[Opening EXTRACTED INFORMATION section]
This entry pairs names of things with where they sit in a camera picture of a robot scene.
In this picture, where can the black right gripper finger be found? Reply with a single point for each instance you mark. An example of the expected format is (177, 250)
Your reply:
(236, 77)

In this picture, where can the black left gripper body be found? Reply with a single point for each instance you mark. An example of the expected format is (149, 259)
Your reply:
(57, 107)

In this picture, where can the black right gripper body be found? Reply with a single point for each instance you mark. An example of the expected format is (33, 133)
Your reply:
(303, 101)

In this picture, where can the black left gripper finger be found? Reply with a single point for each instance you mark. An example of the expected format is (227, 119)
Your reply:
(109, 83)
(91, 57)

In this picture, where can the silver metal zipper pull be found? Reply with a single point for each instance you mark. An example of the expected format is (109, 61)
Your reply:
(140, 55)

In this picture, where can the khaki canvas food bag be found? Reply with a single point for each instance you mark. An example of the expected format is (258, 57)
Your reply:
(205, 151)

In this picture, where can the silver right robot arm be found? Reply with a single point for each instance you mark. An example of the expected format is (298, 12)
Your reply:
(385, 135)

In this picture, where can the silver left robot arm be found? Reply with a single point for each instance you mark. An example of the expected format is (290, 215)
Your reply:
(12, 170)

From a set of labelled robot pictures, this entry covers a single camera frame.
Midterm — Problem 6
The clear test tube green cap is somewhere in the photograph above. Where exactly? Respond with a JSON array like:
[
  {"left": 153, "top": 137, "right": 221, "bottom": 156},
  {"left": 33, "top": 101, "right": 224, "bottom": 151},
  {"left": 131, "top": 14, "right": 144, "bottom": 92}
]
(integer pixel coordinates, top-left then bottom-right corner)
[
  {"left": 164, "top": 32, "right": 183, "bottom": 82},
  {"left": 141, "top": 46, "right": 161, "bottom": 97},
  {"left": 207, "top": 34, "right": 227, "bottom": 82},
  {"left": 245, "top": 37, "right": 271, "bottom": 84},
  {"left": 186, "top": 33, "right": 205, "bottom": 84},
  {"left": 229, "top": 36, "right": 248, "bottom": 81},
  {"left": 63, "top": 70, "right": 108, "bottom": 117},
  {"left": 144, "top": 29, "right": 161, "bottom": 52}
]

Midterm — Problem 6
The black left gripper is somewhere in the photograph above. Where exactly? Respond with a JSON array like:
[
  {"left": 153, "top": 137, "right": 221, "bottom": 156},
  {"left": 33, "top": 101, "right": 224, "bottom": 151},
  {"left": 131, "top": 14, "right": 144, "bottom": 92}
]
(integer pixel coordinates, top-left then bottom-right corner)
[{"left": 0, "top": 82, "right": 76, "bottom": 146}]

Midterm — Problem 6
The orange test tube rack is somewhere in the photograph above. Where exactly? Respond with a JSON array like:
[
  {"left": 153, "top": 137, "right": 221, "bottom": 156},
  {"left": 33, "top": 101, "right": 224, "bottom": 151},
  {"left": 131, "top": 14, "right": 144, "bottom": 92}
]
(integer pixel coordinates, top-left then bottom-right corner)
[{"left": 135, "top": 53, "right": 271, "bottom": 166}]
[Closing EXTRACTED INFORMATION section]
[Opening EXTRACTED INFORMATION section]
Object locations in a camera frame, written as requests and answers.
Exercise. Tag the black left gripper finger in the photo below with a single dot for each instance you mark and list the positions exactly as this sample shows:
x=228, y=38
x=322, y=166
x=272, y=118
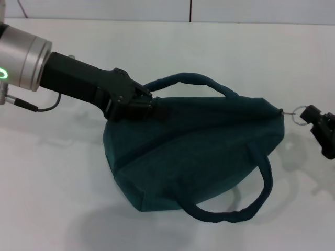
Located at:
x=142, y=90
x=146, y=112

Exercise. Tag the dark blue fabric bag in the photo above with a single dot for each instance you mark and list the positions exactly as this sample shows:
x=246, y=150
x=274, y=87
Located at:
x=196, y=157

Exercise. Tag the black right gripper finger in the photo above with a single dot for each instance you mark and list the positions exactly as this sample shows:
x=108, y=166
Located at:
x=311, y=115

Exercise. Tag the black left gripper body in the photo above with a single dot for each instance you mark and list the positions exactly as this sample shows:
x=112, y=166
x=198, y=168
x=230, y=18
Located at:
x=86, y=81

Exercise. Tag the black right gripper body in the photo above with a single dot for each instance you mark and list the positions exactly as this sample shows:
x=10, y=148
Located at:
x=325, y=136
[Closing EXTRACTED INFORMATION section]
▶ WHAT THE EXERCISE ASKS
All lines in the records that contain "tube" are to be copied and returned.

▶ SOLUTION FOR THIS TASK
The clear test tube green cap is somewhere in the photograph above. Where exactly? Respond with a JSON array like:
The orange test tube rack is somewhere in the photograph above. Where exactly? Respond with a JSON array like:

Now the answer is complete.